To be unaware that a technology comes equipped with a program for social change, to maintain that technology is neutral, to make the assumption that technology is always a friend to culture is stupidity plain and simple. Moreover, we have seen enough by now to know that technological changes in our modes of communication are even more ideology-laden than changes in our modes of transportation. Introduce the alphabet to a culture and you change its cognitive habits, its social relations, its notions of community, history and religion. Introduce the printing press with movable type, and you do the same. Introduce speed-of-light transmission of images and you make a cultural revolution. Without a vote. Without polemics. Without guerrilla resistance. Here is ideology, pure if not serene. Here is ideology without words, and all the more powerful for their absence. All that is required to make it stick is a population that devoutly believes in the inevitability of progress.

– p.158, Amusing Ourselves to Death (Postman)
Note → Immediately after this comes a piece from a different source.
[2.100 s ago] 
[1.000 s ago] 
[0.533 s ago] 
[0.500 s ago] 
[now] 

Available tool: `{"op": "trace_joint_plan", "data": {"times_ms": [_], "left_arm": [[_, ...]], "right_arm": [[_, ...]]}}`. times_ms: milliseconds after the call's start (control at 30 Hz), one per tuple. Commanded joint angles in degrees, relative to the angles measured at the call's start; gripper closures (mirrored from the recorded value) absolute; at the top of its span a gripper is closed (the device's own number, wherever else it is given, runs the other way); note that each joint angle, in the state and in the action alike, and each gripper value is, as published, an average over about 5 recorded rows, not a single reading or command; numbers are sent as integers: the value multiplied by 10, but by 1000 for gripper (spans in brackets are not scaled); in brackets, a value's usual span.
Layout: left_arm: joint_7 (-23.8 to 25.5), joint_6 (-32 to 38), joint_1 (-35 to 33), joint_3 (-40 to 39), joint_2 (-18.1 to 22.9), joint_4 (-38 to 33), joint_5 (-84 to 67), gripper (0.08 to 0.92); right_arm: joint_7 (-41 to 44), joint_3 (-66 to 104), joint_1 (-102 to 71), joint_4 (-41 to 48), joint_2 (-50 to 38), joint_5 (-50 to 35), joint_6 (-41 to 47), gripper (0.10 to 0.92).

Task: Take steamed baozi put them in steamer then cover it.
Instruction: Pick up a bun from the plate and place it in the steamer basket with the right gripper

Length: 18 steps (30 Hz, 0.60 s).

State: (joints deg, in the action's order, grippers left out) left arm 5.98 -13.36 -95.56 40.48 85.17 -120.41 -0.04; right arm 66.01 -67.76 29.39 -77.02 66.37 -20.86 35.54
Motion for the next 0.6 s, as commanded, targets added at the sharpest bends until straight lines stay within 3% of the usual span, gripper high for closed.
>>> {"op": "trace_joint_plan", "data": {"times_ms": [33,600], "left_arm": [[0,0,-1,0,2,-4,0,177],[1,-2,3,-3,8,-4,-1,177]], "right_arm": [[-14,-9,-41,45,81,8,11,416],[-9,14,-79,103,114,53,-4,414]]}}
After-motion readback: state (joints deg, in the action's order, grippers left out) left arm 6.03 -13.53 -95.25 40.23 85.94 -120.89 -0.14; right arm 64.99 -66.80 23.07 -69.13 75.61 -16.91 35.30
Postscript: A list of articles that take a sober view of what is lost by always being on the cutting edge:

  1. AI And The Limits Of Language
  2. The Prompt Box is a Minefield: AI Chatbots and Power of Language
  3. Does Digital Connectivity Democratize Culture?
  1. It is interesting that the change has been characterized as an advancement even before it is completely clear what the change really even is. 

  2. This undoubtedly depends on what you mean by “original,” on which there is considerable debate. 

  3. We are all in tacit agreement that things have gone terribly wrong, right? 

  4. Author: Meghan O’Gieblyn. From the “Dear Cloud Support” column in the February 2023 issue of Wired magazine. 

  5. I found this quote on 2023-04-29 when I was re-reading Postman’s book “Amusing Ourselves to Death.” Postman used the same word, “inevitable,” as I had chosen to use in the opening paragraph of this post. I am glad to find out that others share the frustration that I feel when people talk about “unavoidable technological progress.”